Monash University researchers and staff of the Melbourne-based biotechnology company Cerylid Biosciences Ltd, have discovered and developed a new class of anti-clotting drugs that appears to be more effective than aspirin at preventing disease-causing blood clots and has fewer side effects.
Heart attack and stroke are the leading cause of death and disability in the western world and result in the death of about 50,000 Australians each year.
They are typically caused by blood clots that block blood flow to the heart or brain. Patients (except those stroke patients whose illness is caused by bleeding into the brain) are usually treated with aspirin, but this can increase the risk of bleeding and lead to life-threatening haemorrhages.
Associate Professor Shaun Jackson, from the Australian Centre for Blood Diseases at Monash, said this new class of drugs, called PI 3-kinase inhibitors, may prove to be vitally important in treating heart attack and stroke patients by stopping formation of the problem-causing blood clots without causing excessive bleeding.
“Aspirin is the most widely used anti-clotting drug, however it is only effective at preventing fatal heart attack and stroke for about one in four patients,” Dr Jackson said. “There is a major need for safer and more effective anti-clotting drugs. The ‘holy grail’ in the field is a drug that prevents disease-causing clots whilst not increasing the risk of bleeding.”

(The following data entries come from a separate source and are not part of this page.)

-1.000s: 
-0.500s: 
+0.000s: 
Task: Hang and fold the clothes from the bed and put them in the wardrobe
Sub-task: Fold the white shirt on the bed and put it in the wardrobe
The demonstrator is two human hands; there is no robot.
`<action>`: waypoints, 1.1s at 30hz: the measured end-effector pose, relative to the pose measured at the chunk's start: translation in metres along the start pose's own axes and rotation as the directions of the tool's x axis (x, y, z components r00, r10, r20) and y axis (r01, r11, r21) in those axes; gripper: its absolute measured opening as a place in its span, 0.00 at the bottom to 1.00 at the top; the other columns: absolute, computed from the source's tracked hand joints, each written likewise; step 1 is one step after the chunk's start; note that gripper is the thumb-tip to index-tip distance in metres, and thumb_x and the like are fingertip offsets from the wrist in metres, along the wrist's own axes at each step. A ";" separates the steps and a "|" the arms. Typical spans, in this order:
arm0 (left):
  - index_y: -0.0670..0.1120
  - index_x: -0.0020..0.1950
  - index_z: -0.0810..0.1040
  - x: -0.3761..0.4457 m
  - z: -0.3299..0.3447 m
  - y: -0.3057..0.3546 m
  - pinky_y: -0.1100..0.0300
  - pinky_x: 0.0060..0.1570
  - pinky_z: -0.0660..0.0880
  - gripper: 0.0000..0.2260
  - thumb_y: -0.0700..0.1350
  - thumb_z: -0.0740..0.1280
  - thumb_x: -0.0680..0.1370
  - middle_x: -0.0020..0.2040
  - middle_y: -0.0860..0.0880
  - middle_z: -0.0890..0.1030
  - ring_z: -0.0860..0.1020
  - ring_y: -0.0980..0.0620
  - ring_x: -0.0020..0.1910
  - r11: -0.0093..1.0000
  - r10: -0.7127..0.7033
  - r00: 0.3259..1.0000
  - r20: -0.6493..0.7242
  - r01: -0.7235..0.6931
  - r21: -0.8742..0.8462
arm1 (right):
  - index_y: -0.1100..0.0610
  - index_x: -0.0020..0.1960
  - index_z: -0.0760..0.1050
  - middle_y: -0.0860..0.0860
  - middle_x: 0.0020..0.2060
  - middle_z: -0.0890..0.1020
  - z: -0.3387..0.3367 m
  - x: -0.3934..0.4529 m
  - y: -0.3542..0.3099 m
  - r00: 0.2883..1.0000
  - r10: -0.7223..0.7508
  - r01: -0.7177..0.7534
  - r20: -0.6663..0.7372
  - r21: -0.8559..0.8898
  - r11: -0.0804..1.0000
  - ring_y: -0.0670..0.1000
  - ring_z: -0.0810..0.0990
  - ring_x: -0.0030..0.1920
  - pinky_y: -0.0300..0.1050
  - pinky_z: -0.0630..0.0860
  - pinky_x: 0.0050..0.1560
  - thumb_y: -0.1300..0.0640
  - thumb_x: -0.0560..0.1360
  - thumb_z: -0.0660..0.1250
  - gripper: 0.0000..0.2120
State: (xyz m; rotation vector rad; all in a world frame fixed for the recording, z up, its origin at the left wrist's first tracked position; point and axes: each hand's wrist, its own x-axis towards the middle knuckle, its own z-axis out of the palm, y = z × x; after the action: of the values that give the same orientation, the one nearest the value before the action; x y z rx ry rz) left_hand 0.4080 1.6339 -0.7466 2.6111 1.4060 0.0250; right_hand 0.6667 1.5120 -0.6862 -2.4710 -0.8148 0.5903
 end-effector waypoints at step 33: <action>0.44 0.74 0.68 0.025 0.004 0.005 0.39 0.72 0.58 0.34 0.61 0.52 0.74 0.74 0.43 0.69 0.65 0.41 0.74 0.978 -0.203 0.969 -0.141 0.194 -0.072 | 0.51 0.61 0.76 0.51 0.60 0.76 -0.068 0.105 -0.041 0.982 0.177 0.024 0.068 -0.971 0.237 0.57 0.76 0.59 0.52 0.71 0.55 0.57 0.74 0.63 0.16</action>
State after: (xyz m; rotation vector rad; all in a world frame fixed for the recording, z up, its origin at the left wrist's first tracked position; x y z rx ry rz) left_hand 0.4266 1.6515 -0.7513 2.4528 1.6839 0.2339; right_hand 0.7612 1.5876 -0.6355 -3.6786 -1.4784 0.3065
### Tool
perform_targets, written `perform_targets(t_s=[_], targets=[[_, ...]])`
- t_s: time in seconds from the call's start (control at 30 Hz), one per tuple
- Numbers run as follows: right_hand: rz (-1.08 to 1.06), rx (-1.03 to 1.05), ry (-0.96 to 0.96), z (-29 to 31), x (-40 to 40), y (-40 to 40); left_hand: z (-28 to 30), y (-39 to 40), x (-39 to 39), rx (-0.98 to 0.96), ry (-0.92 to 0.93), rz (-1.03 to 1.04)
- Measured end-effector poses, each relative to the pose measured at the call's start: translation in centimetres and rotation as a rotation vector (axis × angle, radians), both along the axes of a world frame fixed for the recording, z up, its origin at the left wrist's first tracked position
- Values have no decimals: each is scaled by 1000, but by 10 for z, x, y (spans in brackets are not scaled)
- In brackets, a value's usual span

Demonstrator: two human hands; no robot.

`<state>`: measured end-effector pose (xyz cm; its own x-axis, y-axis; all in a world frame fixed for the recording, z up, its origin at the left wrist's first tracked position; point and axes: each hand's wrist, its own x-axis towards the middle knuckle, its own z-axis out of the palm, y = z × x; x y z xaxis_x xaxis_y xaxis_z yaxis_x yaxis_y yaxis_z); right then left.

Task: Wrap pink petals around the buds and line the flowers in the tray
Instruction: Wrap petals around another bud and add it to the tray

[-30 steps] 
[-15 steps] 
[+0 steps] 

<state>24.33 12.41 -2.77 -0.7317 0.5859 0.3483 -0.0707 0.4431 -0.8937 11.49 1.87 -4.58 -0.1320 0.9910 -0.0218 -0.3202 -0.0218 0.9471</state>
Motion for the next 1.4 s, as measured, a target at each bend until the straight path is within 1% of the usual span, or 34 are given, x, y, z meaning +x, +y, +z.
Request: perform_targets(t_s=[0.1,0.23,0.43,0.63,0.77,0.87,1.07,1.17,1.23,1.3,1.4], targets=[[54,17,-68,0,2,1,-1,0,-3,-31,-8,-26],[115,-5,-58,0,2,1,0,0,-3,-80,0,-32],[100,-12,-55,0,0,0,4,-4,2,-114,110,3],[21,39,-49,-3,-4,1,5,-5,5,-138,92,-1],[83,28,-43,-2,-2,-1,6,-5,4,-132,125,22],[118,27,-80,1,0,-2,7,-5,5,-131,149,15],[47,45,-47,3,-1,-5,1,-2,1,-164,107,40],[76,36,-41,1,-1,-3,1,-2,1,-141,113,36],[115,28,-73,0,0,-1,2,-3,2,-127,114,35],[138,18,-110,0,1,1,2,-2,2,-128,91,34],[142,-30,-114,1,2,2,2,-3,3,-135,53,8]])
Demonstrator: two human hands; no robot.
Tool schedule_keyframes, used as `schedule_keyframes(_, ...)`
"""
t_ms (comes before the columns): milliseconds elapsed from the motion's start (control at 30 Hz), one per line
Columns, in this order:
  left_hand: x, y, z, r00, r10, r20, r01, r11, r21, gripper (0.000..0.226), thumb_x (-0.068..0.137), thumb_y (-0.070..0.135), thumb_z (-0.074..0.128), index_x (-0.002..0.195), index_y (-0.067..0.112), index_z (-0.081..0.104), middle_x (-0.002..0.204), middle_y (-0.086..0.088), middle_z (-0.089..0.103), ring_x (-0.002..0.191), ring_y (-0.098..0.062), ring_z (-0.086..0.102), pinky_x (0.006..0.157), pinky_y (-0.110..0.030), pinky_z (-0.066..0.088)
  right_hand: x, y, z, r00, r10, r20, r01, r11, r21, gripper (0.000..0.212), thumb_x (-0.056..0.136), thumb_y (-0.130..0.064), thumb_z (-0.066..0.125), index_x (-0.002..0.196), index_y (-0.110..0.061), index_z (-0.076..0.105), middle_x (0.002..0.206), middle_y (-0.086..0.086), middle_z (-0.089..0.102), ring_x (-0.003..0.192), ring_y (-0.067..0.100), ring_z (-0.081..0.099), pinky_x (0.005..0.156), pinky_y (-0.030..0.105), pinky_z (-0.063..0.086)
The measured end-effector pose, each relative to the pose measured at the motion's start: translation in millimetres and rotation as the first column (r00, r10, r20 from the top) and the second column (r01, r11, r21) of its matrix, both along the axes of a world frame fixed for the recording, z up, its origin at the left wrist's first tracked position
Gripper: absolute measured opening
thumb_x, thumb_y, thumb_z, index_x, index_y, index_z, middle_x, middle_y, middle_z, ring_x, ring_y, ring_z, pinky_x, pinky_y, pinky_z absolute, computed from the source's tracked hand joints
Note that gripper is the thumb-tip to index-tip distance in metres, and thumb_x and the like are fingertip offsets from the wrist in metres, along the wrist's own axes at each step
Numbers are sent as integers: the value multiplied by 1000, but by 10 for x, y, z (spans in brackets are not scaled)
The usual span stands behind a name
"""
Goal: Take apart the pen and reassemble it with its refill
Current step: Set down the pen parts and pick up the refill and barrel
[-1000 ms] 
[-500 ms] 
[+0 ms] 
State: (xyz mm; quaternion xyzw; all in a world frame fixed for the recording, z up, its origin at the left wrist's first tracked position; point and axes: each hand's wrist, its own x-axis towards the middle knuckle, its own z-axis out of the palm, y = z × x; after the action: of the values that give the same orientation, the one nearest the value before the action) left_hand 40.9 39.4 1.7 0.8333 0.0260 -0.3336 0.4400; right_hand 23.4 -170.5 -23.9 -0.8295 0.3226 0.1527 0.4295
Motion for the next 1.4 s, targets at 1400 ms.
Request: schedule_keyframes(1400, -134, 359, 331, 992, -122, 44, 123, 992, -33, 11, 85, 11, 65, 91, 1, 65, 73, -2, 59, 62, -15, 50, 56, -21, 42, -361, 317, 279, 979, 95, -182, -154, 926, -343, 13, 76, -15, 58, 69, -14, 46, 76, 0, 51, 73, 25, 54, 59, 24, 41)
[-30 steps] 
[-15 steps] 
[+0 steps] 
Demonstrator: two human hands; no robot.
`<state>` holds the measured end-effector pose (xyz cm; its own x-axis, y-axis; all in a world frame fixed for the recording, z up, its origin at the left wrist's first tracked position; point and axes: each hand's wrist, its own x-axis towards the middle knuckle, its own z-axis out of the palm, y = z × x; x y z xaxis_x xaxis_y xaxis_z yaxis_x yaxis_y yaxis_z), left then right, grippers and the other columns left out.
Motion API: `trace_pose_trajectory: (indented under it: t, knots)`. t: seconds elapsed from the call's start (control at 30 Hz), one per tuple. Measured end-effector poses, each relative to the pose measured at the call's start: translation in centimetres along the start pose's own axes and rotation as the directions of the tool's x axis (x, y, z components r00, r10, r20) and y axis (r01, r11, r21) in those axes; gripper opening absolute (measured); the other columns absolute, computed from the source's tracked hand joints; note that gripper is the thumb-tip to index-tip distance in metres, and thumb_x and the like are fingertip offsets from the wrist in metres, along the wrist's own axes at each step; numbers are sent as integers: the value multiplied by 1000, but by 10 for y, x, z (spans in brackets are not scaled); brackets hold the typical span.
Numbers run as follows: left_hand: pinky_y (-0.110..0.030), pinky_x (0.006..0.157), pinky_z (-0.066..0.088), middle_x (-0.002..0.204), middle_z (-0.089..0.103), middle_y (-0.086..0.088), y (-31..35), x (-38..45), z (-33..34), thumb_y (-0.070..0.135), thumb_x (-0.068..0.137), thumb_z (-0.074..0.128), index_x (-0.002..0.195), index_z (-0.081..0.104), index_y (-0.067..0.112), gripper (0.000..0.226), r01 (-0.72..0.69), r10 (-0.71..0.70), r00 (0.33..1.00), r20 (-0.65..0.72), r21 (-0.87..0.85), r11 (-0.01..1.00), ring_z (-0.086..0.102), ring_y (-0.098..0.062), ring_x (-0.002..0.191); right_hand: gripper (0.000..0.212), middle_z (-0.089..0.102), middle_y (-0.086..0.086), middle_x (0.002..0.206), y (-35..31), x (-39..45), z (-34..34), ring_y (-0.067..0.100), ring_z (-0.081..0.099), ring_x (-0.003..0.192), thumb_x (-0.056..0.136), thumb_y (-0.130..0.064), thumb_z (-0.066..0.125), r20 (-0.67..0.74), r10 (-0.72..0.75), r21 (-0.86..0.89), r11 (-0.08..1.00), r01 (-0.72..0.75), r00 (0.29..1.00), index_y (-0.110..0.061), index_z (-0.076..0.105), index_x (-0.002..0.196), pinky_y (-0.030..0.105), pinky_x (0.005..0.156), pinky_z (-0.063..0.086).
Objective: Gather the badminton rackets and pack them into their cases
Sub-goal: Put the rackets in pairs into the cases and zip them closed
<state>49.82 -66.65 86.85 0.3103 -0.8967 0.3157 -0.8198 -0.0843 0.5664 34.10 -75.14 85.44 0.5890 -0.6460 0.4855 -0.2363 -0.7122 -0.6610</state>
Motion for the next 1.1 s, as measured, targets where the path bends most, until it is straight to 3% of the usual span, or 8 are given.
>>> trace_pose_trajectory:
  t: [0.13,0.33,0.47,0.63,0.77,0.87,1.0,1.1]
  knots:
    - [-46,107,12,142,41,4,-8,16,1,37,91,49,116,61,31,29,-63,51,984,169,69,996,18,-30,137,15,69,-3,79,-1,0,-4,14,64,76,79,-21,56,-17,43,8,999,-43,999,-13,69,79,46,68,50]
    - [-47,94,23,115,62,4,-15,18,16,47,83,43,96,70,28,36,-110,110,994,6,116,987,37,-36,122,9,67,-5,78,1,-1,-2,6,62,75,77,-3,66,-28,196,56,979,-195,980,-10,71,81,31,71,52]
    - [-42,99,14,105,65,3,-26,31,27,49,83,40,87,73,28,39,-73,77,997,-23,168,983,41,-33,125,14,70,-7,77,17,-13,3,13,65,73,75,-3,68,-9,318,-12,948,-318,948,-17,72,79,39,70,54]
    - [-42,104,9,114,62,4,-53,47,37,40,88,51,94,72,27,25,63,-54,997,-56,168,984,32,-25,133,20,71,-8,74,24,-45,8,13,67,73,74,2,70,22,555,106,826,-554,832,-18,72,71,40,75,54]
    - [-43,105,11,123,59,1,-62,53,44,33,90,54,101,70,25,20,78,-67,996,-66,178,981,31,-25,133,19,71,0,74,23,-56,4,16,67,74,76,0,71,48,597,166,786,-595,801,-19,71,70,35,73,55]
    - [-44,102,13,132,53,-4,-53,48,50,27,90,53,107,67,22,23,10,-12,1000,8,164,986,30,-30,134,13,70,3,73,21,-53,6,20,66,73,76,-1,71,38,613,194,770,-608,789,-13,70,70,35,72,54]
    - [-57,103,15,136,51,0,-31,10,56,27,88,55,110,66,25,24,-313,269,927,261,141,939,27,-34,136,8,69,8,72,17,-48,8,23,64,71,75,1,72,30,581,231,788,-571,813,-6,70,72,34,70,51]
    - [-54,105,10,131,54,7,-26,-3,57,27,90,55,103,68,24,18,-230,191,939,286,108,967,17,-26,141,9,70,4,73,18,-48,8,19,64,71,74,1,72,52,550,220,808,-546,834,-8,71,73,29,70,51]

Animal studies have shown that the drugs, developed by Dr Jackson and colleagues at the Department of Pharmacology at the University of Melbourne, Cerylid Biosciences and the University College of London, do not increase the risk of bleeding.
Phase I trials in human volunteers have also yielded promising results.
The drugs were developed after Dr Jackson and colleagues identified the mechanism that promotes the formation of pathological blood clots (clots that lead to heart attack or stroke) and how it differed from the mechanisms involved in normal blood clotting.
Their research is published today in the international journal Nature Medicine.
Dr Jackie Fairley, CEO of Cerylid Biosciences, said it was too early to say if the drugs would replace aspirin in treating heart attack and stroke but that at this stage in their development, they had enormous potential.
Commercial rights to these anti-thrombotic compounds are held by Cerylid Biosciences. The company, which holds a number of patents over the compounds and associated technology, will take its second-generation PI3-kinase inhibitor, CBL1309, into clinical trials later this year.